Only one stretch of the data below is needed. Output the lines from the one with "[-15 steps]" up to and including the one with "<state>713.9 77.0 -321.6", exactly as they stand.

** Provided entries follows **

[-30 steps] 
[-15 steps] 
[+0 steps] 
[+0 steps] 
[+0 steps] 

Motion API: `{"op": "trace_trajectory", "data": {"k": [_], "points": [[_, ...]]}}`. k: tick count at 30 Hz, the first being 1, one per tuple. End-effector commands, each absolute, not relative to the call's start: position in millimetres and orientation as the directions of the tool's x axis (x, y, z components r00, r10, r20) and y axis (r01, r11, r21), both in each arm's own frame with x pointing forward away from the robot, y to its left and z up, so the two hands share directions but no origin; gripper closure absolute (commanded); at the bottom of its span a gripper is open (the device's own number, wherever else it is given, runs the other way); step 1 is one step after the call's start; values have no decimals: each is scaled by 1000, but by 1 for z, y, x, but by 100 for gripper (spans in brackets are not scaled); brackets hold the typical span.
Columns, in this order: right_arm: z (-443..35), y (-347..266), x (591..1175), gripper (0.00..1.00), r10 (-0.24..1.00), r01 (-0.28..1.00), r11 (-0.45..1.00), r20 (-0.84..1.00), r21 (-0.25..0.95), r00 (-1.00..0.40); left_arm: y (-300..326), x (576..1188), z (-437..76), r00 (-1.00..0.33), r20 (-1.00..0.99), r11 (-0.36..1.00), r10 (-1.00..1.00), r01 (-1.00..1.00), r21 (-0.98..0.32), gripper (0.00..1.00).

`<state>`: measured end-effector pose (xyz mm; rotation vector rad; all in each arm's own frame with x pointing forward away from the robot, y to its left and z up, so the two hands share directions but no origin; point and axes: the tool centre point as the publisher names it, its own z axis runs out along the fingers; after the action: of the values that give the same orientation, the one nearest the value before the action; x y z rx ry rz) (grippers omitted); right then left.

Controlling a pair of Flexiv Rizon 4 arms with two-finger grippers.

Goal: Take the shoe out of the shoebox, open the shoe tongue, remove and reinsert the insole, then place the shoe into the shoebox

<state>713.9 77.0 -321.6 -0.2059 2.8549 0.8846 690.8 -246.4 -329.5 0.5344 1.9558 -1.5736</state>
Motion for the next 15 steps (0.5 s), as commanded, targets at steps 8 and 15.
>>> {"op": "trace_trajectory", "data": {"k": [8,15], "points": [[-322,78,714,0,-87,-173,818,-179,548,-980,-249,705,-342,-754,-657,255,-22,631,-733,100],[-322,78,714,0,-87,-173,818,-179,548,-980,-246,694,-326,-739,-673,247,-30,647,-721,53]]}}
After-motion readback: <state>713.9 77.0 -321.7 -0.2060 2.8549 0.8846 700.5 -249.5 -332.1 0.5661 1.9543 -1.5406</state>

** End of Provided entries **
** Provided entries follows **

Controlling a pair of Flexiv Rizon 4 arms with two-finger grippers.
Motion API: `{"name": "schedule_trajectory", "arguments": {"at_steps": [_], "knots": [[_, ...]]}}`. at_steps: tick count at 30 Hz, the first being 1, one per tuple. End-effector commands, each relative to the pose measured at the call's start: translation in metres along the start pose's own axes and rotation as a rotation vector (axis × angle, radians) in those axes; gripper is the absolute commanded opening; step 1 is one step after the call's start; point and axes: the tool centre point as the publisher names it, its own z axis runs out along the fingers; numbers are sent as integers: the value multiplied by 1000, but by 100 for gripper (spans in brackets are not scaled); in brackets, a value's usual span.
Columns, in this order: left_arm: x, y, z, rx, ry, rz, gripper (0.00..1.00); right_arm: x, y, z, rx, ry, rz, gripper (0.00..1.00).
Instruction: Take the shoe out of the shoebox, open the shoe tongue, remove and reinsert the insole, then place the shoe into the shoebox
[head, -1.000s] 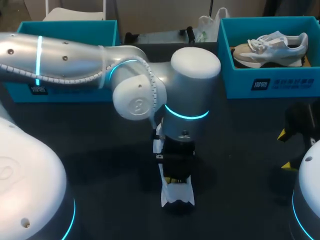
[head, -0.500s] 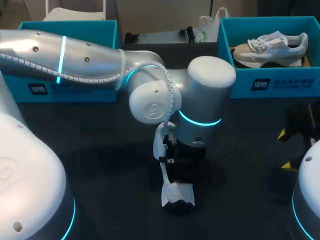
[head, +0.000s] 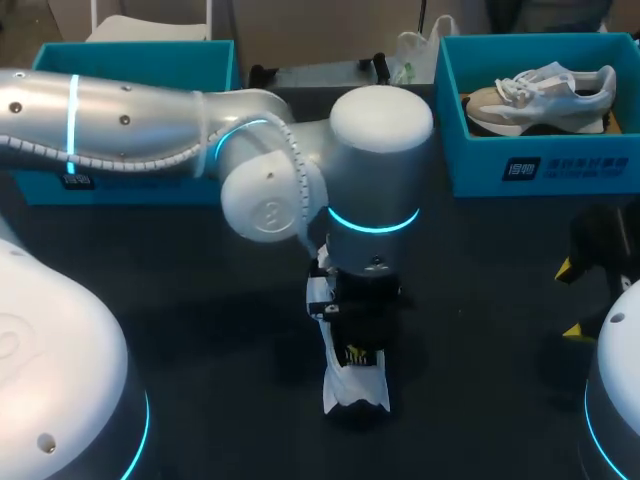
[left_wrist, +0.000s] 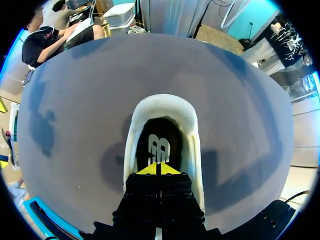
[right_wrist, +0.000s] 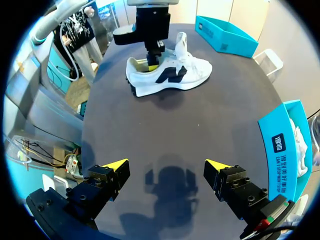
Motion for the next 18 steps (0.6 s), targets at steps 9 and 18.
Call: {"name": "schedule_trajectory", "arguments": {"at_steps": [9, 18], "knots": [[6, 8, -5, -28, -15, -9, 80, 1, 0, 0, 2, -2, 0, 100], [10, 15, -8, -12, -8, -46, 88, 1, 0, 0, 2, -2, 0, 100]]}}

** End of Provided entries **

### Solution for this task
[-15 steps] 
[+0 steps] 
[+0 steps] 
[+0 steps] 

Motion API: `{"op": "trace_trajectory", "data": {"k": [_], "points": [[_, ...]]}}`. k: tick count at 30 Hz, the first being 1, one per tuple. End-effector commands, each absolute, not relative to the call's start: position in millimetres and orientation as the directions of the tool's x axis (x, y, z components r00, r10, r20) and y axis (r01, r11, r21), both in each arm's own frame with x pointing forward away from the robot, y to its left and z up, so the two hands share directions but no origin; gripper closure absolute (commanded); at the bottom of its span a gripper is open (the device's own number, wherever else it is given, runs the other way); step 1 is one step after the call's start; values have no decimals: each is scaled by 1000, but by 1 for z, y, x, but by 100 for gripper (spans in brackets are not scaled); brackets hold the typical span.
Columns, in this order: right_arm: z (-443..35), y (-347..266), x (591..1175), gripper (0.00..1.00), r10 (-0.24..1.00), r01 (-0.28..1.00), r11 (-0.45..1.00), r20 (-0.84..1.00), r21 (-0.25..0.95), r00 (-1.00..0.40); left_arm: y (-300..326), x (576..1188), z (-437..76), r00 (-1.00..0.33), r20 (-1.00..0.99), r11 (-0.36..1.00), r10 (-1.00..1.00), r01 (-1.00..1.00), r21 (-0.98..0.32), gripper (0.00..1.00).

`<state>`: measured end-effector pose (xyz mm; rotation vector rad; all in each arm's own frame with x pointing forward away from the robot, y to its left and z up, so the two hands share directions but no origin; point and axes: the tool centre point as the publisher names it, its own z axis runs out along the fingers; after the action: of the values that give the same orientation, the one nearest the value before the action; x y z rx ry rz) (grippers omitted); right then left.

Controlling a pair of Flexiv Rizon 4 arms with two-finger grippers.

Goal: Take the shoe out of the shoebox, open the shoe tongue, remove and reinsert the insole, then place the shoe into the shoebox

<state>713.9 77.0 -321.6 -0.2059 2.8549 0.8846 690.8 -246.4 -329.5 0.5344 1.9558 -1.5736</state>

What is written here forms the complete answer.